-- Activity --
If a line in the following entries holds the string "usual", include it in the tally. State the total and nothing further.

--*--

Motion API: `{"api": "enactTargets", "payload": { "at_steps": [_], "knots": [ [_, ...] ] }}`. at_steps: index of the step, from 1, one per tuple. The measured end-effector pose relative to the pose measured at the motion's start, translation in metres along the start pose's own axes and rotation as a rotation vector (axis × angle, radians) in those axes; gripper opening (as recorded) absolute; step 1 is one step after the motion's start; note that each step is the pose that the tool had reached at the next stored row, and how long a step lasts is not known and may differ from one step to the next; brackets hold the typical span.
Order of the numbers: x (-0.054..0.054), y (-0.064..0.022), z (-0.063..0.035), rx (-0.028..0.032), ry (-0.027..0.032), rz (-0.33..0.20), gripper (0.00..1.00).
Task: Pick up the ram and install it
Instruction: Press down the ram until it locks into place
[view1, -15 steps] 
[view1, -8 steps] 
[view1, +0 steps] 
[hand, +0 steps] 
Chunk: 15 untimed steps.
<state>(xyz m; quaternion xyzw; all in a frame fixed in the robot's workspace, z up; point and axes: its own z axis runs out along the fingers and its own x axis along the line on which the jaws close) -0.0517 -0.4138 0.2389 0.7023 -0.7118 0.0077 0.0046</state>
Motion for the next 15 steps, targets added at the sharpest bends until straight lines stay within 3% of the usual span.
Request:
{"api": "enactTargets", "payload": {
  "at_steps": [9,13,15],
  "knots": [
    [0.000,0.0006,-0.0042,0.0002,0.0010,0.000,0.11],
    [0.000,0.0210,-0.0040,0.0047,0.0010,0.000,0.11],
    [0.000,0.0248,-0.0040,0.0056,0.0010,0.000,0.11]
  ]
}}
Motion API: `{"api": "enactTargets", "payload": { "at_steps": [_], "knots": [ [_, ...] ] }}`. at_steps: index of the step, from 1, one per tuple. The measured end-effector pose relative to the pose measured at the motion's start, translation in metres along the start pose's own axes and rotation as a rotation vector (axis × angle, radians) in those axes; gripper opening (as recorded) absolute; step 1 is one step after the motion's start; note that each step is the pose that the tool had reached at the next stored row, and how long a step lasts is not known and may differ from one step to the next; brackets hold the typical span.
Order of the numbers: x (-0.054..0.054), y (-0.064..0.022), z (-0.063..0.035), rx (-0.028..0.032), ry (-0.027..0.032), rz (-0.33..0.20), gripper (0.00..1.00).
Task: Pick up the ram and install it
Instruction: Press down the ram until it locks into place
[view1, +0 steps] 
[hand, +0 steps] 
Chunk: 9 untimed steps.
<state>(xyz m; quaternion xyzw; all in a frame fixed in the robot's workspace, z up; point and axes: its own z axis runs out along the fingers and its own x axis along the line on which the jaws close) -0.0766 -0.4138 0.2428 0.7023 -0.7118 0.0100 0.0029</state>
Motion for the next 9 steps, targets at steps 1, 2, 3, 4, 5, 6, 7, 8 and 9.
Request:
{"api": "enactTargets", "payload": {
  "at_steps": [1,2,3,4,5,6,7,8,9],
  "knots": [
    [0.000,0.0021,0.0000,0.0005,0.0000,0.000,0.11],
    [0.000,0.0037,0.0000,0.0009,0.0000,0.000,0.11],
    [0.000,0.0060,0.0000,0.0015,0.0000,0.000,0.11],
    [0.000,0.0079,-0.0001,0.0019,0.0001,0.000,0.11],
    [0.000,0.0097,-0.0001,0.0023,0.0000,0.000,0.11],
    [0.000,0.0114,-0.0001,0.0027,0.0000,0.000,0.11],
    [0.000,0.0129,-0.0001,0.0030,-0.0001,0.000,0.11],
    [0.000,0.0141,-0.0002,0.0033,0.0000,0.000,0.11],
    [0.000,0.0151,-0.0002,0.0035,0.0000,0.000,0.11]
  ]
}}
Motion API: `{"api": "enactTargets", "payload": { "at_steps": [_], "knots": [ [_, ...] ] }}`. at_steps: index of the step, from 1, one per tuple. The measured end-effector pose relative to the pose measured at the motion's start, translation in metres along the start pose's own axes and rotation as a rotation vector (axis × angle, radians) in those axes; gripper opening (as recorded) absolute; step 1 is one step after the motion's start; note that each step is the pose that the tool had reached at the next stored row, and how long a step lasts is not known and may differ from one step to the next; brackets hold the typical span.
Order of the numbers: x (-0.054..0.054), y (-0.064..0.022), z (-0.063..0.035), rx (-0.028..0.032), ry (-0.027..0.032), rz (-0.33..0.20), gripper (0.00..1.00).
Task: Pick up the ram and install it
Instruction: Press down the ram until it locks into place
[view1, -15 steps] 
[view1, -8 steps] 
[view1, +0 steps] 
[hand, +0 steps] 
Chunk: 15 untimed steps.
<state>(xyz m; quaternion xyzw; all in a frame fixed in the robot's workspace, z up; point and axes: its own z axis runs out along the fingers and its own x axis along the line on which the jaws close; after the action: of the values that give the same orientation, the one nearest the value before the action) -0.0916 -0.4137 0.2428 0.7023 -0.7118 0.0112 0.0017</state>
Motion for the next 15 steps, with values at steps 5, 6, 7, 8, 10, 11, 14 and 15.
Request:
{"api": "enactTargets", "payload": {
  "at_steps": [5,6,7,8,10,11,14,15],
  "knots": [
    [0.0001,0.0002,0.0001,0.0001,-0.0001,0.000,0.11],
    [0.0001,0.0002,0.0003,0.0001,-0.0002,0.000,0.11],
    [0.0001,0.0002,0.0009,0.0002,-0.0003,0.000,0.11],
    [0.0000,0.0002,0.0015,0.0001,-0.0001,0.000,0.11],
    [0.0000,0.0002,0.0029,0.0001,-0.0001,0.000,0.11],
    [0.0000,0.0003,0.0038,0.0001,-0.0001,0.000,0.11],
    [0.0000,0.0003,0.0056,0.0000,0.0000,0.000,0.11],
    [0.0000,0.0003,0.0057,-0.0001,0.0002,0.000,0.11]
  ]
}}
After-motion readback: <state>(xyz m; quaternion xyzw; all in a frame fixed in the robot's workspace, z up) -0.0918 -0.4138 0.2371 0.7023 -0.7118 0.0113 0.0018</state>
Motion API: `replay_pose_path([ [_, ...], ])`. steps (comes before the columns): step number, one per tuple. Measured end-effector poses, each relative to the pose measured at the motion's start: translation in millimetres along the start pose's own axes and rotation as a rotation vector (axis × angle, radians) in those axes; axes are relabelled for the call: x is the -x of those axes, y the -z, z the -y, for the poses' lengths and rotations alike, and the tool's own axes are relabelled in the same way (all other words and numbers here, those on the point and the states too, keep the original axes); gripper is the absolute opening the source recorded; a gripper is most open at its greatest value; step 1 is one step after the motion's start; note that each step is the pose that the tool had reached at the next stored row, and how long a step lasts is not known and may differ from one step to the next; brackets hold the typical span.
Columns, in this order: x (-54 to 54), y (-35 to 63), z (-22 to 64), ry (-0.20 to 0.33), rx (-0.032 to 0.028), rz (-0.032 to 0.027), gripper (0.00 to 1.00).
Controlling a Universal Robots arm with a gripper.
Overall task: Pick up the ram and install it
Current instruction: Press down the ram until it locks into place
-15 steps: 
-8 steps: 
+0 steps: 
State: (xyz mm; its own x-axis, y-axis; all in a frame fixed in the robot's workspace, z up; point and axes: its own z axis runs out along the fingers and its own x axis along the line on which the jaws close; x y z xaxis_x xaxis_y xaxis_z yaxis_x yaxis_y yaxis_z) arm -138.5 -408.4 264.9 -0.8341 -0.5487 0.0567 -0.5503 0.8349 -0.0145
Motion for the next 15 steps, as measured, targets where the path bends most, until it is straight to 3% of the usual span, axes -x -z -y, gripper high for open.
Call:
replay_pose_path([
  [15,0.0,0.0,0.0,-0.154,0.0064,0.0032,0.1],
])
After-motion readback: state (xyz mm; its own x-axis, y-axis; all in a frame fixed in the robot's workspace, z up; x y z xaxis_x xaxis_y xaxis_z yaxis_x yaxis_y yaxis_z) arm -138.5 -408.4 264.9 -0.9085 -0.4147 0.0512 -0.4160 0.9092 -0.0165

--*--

-- Your solution --
2